After such a beautiful spring, the month of May is when temps finally hit 100 degrees, a day that Phoenix welcomed about as much as they did the Lakers last month. Fortunately, Josh and I have been blessed with some great escapes.
First was our rafting trip. Josh had helped a friend organize this four-day trip and was invited along to be a boat captain, rowing and steering an oar boat down the 50 mile stretch of the Colorado we traveled.
The Colorado actually runs for about 275 river miles through the Grand Canyon. Groups are able to do such a short trip by launching the boats from Diamond Creek. This is an intermittently running Colorado tributary that flows through a side canyon down which a road has been built allowing access to the river. It provides the only vehicular access between Lee’s Ferry, to the east which is considered the start of the Canyon and Lake Mead, where the Canyon ends in the west.
We were both blessed to have a such an upbeat and fun-loving group to enjoy the time with. Because of the personal connection, these groups are much less “random” then those in the Community College classes.
As many times as Josh has done this trip, he never gets tired of the night sky bursting with stars and falling asleep on the boat, rocked to sleep by the waves. (sleeping on the boat is reserved for the boat captains, the rest of the group camps on the beach in tents)
While Josh had some responsibility, I was able to just tag along and enjoy the ride. This was my third Diamond Down trip which was made special by paddling an inflatable kayak through a couple of the rapids. This was a big deal for me as I actually have some pretty strong anxiety about getting tossed into that cold, churning water. While “going swimming” is a possibility when on a boat of any size, it feels much more real in a kayak, alone and only a few inches away from the water. But as I expected – I had a blast. It’s a little like a roller coaster ride…except you can’t just let loose and throw your arms in the air, you actually have to stay composed enough to keep paddling.

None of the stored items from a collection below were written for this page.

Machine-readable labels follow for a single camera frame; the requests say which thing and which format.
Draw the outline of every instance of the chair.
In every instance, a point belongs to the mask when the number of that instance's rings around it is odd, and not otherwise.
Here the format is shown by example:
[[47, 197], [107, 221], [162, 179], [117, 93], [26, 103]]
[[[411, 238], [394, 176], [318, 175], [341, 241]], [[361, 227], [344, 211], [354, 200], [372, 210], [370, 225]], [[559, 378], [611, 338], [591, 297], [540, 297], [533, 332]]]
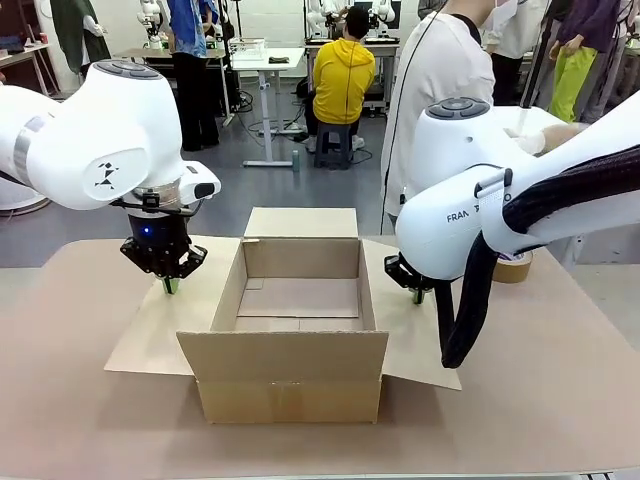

The week after we returned we left to celebrate Josh’s birthday in Zion National Park. This was the first trip to Zion for both of us and we were definitely taken with the towering sandstone formations, like a hybrid of Yosemite and Sedona. We spent our time exploring the park’s famous slot canyons or canyoneering, a sport that involves traveling through a slot canyon by a variety of means including hiking, downclimbing, swimming or rappelling. In more remote areas it can be a pretty committing and adventurous activity, but we found these well-traveled canyons to be straightforward and fun, not to mention beautiful. For more detailed description of the sport, here are some trip reports others have written about the canyons we visited.
Since many of the classic canyons were closed due to high water, we’re definitely looking forward to a return. We send a shout out to the Zion backcountry ranger team, a very pleasant and professional crew. Not only were they full of wisdom, they were able to dispense it without sounding condescending or letting on that it was actually the 100th time that day they’d had answered that question.